=== Task details ===
Each line from the start of the entries through the line that contains "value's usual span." should be output exactly, please.

☆ ☆ ☆

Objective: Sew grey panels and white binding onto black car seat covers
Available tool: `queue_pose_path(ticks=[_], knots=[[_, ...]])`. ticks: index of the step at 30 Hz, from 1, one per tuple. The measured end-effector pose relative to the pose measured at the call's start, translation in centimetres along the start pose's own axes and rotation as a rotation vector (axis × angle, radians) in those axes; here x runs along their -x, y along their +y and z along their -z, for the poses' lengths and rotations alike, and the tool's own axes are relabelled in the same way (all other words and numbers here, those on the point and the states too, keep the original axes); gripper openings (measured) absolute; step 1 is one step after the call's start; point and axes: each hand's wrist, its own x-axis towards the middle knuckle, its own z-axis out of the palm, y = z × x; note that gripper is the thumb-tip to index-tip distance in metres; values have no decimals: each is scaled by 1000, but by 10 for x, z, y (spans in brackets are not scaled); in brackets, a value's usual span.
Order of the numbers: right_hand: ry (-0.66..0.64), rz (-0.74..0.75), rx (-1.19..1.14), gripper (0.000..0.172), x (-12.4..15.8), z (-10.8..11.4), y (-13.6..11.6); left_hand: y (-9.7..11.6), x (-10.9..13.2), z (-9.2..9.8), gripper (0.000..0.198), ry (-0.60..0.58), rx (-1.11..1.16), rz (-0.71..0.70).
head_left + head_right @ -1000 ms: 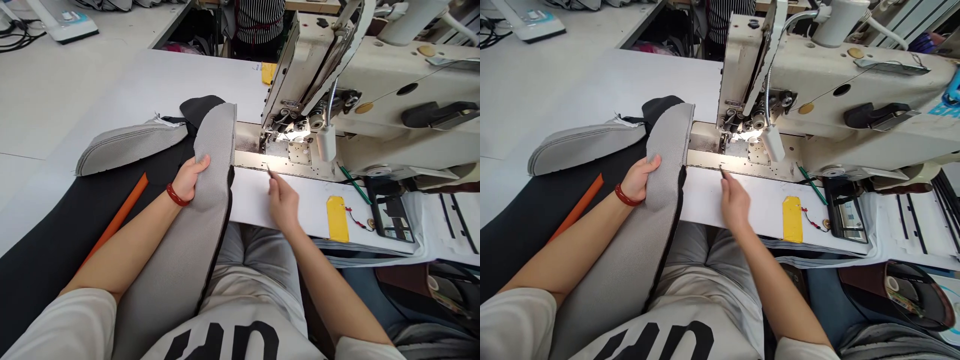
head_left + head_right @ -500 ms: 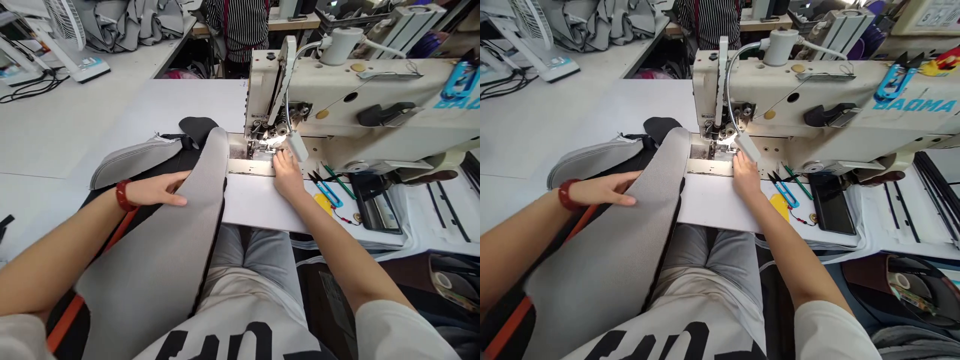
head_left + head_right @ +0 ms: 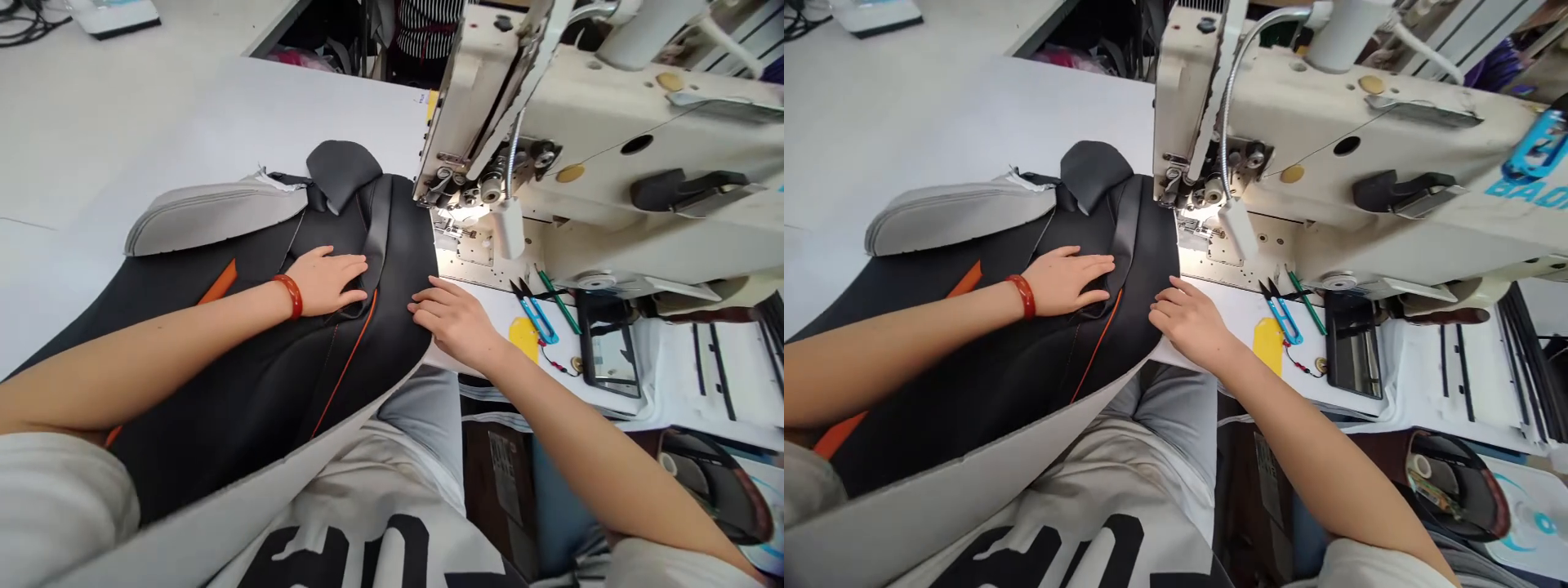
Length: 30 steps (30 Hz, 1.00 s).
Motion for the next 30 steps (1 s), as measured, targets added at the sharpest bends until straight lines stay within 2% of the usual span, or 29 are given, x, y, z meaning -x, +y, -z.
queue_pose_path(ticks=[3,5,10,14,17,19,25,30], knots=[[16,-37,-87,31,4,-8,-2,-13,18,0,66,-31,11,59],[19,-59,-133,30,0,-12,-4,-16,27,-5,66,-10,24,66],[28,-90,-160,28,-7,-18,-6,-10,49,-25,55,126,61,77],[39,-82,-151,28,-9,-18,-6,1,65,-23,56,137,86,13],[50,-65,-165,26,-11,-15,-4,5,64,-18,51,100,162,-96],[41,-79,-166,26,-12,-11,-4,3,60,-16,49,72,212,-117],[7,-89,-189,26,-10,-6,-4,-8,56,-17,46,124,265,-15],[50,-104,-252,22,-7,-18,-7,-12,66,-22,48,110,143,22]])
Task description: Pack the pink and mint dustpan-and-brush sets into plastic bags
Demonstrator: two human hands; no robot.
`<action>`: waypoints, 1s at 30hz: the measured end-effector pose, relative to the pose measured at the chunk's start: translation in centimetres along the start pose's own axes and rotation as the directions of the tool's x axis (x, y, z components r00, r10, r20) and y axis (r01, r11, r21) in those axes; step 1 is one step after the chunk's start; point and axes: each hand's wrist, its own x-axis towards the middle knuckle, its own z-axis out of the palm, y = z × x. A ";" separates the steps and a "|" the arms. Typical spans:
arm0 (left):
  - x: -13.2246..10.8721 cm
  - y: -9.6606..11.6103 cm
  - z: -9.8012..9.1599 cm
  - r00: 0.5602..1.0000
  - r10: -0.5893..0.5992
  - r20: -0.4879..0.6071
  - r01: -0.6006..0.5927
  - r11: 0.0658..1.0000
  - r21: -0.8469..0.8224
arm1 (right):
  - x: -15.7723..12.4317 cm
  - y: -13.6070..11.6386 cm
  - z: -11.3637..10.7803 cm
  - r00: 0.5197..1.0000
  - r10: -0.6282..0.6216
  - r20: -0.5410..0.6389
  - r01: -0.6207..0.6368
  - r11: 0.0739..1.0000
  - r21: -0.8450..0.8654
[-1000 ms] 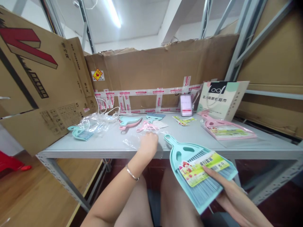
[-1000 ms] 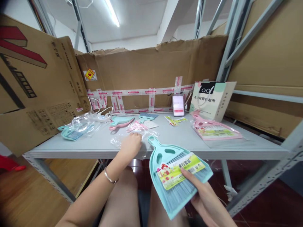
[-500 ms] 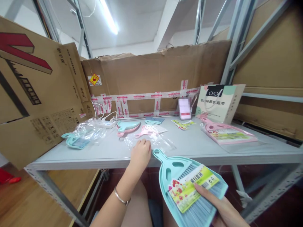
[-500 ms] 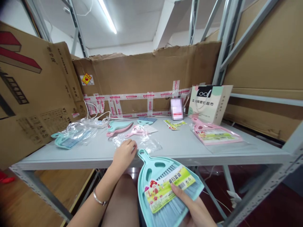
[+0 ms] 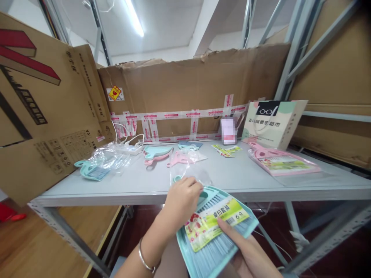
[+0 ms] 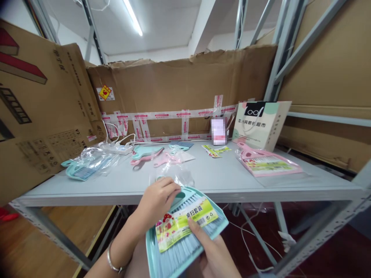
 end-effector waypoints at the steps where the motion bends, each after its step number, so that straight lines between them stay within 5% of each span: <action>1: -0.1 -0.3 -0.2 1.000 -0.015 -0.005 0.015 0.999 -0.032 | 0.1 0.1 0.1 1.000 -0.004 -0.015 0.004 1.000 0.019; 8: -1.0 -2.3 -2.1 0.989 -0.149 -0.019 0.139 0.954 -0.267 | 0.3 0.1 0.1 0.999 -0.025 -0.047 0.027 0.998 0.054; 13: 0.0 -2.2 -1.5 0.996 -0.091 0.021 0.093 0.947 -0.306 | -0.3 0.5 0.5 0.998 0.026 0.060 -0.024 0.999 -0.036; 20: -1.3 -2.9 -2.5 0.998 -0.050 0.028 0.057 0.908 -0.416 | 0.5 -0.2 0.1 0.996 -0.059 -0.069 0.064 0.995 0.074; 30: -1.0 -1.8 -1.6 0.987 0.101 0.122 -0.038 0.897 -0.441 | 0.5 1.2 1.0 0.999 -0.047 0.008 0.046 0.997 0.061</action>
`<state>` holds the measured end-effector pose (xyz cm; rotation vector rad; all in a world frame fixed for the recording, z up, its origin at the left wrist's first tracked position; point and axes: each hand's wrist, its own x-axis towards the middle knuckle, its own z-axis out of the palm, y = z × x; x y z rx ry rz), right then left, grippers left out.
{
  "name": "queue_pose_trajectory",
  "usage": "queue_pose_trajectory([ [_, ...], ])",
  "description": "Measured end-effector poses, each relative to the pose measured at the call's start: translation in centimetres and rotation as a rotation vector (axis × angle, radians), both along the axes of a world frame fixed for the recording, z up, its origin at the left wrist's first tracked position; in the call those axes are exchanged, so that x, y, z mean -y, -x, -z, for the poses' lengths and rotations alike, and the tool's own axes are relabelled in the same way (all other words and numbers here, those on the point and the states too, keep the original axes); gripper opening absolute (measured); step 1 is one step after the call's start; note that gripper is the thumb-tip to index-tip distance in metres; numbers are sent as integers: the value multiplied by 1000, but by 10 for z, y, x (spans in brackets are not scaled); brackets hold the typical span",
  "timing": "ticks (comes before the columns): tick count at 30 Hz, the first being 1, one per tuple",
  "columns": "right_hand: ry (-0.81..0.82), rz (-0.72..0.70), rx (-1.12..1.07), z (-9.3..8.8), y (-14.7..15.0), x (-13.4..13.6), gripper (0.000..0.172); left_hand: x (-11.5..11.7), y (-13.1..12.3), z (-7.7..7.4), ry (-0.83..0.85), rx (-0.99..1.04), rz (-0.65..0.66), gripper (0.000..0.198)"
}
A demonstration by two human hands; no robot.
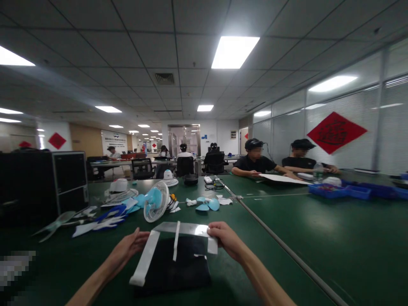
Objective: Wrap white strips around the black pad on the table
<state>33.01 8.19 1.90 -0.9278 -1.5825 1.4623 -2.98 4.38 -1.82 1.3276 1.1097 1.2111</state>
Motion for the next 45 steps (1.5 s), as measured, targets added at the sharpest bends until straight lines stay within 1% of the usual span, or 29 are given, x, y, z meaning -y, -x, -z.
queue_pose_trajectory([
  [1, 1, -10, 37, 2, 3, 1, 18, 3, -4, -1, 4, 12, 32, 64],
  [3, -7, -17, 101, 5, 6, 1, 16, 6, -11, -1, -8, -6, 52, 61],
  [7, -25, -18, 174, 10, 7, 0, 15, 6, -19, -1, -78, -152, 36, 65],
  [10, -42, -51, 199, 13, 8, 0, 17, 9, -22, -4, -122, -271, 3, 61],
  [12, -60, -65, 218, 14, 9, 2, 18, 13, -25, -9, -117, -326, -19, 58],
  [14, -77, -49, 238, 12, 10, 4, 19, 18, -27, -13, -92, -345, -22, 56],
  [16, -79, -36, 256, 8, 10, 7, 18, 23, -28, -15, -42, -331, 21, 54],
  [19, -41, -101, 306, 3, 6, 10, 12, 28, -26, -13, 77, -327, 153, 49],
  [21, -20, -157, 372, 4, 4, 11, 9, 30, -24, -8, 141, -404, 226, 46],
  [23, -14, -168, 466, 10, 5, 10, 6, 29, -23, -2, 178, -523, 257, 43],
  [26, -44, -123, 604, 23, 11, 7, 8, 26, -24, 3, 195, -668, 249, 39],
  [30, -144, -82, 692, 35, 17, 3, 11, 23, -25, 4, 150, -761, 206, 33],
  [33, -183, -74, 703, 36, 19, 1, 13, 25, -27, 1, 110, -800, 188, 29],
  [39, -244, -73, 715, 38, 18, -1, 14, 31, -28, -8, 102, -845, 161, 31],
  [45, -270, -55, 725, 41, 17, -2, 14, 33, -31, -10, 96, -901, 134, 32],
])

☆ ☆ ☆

=== Response box ===
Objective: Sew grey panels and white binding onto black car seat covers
Available tool: `queue_pose_path(ticks=[_], knots=[[_, ...]])`. ticks: index of the step at 30 Hz, from 1, one per tuple. The measured end-effector pose relative to the pose measured at the call's start, translation in centimetres along the start pose's own axes and rotation as a rotation vector (axis × angle, radians) in those axes; here x runs along their -x, y along their +y and z along their -z, for the poses' lengths and rotations alike, and the tool's own axes are relabelled in the same way (all other words and numbers here, those on the point and the states too, keep the original axes); gripper openings (measured) absolute; step 1 is one step after the call's start; point and axes: each hand's wrist, its own x-axis towards the middle knuckle, its own z-axis out of the palm, y = z × x; note that gripper is the thumb-tip to index-tip distance in metres; values have no decimals: each is scaled by 1000, but by 10 for x, z, y (spans in brackets are not scaled); in brackets, a value's usual span.

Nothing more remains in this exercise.